Step 2: Calculate the buoyant force.
The buoyant force \( F_{\text{buoyant}} \) is given by: \[ F_{\text{buoyant}} = \rho_{\text{liq}} V g \] where \( V \) is the volume of the bubble, \( g \) is the acceleration due to gravity, and \( \rho_{\text{liq}} \) is the density of the liquid. The volume of a sphere is given by: \[ V = \frac{4}{3} \pi r^3 \]
Step 3: Set up the balance of forces.
At terminal velocity, the upward buoyant force equals the downward drag force. Therefore: \[ F_{\text{buoyant}} = F \] Substituting the formulas for both forces: \[ \rho_{\text{liq}} \frac{4}{3} \pi r^3 g = 6 \pi \eta r v \] Simplifying and solving for \( \eta \): \[ \eta = \frac{\rho_{\text{liq}} \frac{4}{3} r^3 g}{6 v} \]

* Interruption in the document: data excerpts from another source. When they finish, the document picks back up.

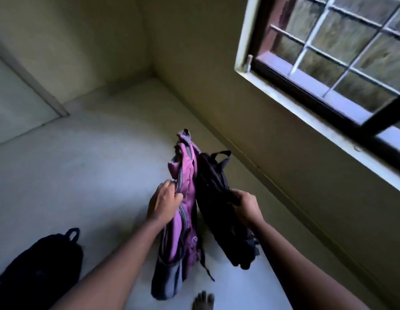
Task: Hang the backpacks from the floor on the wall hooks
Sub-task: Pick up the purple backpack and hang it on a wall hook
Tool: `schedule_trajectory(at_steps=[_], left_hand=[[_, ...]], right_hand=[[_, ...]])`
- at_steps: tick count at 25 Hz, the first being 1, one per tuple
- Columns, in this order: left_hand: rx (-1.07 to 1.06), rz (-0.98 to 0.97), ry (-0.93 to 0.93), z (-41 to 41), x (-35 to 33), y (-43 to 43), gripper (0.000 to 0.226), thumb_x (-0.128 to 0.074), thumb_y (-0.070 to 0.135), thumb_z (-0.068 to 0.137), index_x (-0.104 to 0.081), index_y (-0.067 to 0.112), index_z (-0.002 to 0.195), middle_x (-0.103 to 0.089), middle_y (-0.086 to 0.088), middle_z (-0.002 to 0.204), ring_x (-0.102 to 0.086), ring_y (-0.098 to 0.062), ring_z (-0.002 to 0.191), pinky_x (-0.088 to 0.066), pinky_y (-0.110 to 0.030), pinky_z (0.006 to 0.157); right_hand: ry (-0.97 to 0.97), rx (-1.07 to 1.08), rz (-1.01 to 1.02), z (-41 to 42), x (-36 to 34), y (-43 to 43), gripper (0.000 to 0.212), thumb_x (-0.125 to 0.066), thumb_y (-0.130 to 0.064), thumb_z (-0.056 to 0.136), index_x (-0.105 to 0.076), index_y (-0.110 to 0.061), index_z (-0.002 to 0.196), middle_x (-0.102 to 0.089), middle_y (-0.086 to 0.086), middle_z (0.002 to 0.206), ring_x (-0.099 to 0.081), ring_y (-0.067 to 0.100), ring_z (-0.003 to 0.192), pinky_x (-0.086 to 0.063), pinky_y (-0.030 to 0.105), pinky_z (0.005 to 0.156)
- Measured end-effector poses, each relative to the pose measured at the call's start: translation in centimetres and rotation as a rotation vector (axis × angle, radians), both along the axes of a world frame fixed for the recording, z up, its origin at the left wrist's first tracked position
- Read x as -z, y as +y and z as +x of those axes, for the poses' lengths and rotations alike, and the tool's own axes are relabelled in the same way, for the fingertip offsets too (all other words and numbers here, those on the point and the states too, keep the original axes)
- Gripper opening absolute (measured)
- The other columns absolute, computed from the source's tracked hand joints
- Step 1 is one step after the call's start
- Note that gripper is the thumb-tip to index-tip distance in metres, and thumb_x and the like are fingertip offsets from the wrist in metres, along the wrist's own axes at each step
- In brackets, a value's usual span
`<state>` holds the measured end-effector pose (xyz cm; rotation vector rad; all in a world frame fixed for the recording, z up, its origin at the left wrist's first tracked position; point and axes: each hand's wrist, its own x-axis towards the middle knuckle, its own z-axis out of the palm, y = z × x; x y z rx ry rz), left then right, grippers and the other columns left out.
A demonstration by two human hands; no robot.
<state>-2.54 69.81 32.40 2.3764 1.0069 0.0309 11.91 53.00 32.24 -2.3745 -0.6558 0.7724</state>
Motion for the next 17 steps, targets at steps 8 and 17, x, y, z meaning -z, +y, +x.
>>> schedule_trajectory(at_steps=[8,17], left_hand=[[-0.179,-0.090,0.073,-5.7,-8.9,11.6,0.026,-0.050,0.013,0.087,-0.057,-0.008,0.100,-0.056,-0.021,0.112,-0.056,-0.035,0.105,-0.041,-0.038,0.090],[-0.272,-0.087,0.148,-0.5,-13.5,27.7,0.020,-0.053,0.011,0.086,-0.041,0.008,0.070,-0.043,-0.009,0.082,-0.055,-0.032,0.086,-0.032,-0.028,0.068]], right_hand=[[-0.087,-0.125,0.030,0.8,-8.2,17.5,0.030,-0.047,-0.006,0.088,-0.069,-0.016,0.106,-0.071,0.013,0.107,-0.064,0.032,0.101,-0.046,0.029,0.077],[-0.034,-0.167,-0.082,7.6,-8.6,35.4,0.034,-0.043,-0.006,0.090,-0.067,-0.014,0.114,-0.069,0.017,0.111,-0.061,0.035,0.104,-0.048,0.034,0.084]])
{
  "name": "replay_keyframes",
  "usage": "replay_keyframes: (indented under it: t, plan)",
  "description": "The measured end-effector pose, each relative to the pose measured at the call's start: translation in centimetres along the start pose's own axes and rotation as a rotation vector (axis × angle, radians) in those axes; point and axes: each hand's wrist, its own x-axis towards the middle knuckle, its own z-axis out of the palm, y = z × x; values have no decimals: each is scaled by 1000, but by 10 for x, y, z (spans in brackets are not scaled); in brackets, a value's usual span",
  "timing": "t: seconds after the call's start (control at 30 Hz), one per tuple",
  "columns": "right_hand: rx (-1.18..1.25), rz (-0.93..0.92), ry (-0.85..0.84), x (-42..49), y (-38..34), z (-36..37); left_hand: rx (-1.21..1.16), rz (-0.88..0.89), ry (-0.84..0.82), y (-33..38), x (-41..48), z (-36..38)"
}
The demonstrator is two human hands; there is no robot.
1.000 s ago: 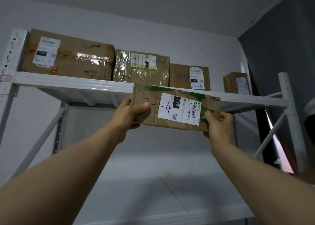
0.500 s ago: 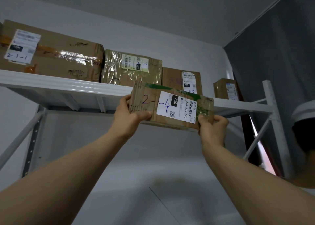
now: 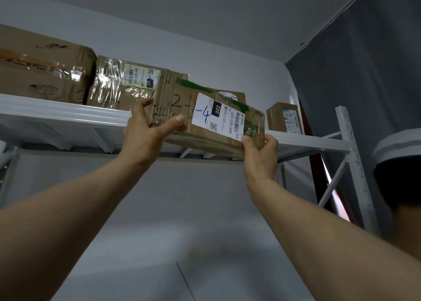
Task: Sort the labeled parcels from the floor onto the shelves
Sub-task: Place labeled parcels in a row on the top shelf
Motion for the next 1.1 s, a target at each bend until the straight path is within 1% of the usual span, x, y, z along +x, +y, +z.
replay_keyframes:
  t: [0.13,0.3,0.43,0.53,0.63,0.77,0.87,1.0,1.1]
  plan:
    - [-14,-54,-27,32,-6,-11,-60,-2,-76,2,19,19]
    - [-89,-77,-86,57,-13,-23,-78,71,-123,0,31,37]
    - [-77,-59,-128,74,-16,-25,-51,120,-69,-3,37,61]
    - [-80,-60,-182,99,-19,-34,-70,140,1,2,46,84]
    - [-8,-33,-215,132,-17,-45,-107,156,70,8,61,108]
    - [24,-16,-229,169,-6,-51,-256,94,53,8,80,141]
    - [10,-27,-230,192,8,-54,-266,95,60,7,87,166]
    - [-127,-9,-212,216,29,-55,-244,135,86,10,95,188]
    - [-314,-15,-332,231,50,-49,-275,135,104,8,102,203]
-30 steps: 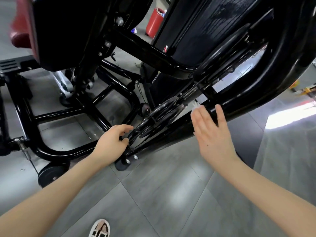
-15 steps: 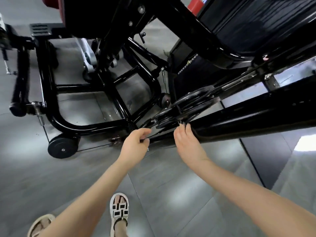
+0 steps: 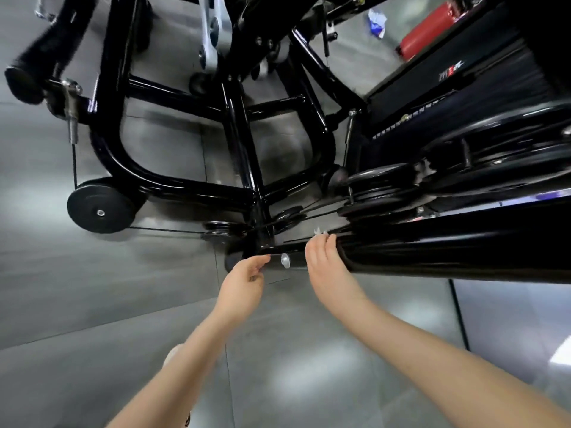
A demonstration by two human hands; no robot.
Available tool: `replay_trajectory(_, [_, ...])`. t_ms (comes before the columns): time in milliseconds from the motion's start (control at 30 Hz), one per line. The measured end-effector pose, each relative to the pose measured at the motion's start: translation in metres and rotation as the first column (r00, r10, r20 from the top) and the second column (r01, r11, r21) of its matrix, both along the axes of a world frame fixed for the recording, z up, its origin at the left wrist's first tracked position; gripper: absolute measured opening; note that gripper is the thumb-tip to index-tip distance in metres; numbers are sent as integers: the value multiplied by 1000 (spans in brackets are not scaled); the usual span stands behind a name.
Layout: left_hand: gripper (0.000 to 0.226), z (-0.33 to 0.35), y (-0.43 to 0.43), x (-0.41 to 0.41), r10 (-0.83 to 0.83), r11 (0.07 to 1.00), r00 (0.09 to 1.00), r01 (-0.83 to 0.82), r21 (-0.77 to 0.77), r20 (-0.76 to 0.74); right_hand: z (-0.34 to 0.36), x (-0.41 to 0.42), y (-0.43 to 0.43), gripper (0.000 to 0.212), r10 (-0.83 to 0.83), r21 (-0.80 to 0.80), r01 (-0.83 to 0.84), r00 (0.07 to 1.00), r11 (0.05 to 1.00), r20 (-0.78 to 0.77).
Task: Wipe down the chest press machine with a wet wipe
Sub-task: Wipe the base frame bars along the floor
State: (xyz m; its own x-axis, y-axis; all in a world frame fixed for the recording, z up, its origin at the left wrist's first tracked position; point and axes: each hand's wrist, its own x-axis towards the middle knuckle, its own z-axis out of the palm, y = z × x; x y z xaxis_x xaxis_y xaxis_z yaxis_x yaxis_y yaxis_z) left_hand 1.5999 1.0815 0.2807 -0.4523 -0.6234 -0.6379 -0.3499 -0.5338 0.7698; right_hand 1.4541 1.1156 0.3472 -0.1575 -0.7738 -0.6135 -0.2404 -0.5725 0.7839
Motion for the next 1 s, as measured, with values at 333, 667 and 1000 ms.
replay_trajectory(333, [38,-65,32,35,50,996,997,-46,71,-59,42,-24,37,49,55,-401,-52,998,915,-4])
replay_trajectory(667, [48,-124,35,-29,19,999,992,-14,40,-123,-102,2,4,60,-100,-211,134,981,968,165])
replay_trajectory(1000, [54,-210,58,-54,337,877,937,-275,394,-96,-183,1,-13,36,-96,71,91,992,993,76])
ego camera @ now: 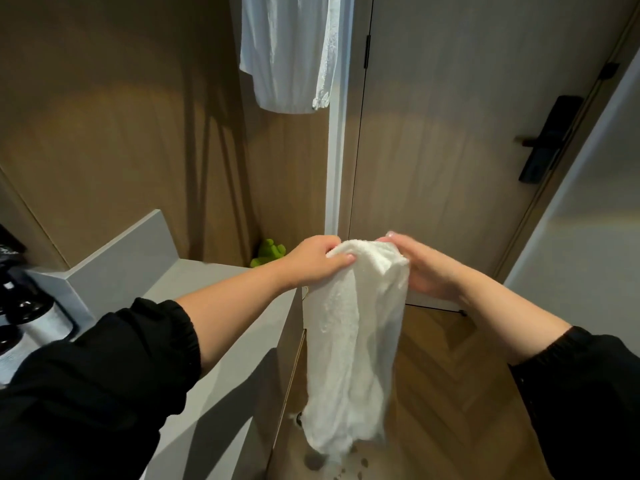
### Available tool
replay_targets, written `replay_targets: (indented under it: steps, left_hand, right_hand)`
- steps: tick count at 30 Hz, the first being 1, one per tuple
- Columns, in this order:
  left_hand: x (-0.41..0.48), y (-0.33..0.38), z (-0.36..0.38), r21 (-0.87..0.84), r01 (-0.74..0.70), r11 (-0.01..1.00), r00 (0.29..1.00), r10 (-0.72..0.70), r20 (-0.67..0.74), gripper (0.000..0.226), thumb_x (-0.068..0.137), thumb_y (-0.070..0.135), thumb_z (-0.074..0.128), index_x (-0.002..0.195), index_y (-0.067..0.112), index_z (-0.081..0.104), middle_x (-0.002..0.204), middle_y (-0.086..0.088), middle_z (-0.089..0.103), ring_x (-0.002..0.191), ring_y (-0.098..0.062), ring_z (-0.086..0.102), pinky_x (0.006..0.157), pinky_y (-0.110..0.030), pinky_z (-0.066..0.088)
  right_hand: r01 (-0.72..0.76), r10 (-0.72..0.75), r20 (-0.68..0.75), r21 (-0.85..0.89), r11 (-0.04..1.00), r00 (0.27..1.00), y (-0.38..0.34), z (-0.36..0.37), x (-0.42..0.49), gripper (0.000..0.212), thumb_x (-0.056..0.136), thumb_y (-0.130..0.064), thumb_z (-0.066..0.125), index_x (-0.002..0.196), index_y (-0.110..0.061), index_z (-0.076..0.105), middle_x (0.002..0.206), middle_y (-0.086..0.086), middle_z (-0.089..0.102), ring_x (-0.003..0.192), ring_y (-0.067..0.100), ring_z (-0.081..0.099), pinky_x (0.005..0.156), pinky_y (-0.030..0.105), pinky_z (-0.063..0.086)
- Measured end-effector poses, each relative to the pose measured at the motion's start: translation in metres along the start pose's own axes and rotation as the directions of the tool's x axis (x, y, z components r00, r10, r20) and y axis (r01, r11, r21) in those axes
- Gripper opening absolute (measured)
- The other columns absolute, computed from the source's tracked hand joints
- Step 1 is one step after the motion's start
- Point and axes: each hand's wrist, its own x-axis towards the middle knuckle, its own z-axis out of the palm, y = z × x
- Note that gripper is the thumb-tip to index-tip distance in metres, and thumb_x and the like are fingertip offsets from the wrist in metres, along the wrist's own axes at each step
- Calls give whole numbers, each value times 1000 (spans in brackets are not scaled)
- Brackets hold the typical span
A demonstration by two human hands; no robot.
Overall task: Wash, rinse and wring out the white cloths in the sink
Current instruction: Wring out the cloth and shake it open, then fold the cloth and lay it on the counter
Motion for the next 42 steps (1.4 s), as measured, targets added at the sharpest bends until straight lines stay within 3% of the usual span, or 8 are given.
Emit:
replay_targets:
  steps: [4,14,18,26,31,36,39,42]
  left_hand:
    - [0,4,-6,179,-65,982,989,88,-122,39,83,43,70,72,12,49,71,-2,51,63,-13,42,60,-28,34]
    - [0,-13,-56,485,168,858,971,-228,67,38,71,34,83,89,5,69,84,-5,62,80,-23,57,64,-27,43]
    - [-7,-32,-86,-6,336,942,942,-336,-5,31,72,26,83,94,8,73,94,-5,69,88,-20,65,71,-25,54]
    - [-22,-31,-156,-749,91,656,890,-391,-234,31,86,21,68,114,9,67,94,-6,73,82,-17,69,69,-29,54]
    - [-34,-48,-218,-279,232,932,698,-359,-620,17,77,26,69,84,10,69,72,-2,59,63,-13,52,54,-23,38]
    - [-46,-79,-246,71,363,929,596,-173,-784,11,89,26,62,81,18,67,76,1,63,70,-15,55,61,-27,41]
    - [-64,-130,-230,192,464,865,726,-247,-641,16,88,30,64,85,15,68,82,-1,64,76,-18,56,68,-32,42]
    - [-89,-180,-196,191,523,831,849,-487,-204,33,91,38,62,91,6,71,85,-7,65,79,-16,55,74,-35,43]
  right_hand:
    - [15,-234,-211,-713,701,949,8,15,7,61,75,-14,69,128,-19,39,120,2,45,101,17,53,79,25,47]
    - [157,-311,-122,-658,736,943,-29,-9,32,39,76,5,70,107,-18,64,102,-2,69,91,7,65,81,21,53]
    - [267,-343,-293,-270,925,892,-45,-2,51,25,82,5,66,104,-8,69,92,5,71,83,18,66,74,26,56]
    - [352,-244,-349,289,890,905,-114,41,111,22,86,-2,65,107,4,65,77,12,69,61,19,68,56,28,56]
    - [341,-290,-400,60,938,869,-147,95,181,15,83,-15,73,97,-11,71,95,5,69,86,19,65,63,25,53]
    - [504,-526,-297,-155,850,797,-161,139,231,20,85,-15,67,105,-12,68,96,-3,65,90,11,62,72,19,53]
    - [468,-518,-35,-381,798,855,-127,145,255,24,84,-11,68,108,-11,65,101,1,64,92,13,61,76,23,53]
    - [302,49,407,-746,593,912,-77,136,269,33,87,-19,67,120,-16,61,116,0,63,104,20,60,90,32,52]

Step 4: Plug in the values.
Given: - \( r = 1 \, \text{mm} = 1 \times 10^{-3} \, \text{m} \) - \( v = 0.5 \, \text{cm/s} = 5 \times 10^{-3} \, \text{m/s} \) - \( \rho_{\text{liq}} = 2000 \, \text{kg/m}^3 \) - \( g = 9.8 \, \text{m/s}^2 \) Substitute these into the equation for \( \eta \): \[ \eta = \frac{2000 \times \frac{4}{3} \pi \times (1 \times 10^{-3})^3 \times 9.8}{6 \times 5 \times 10^{-3}} \] After calculating, we get: \[ \eta = \frac{80}{9} \, \text{poise} \] Final Answer: \( \frac{80}{9} \, \text{poise} \).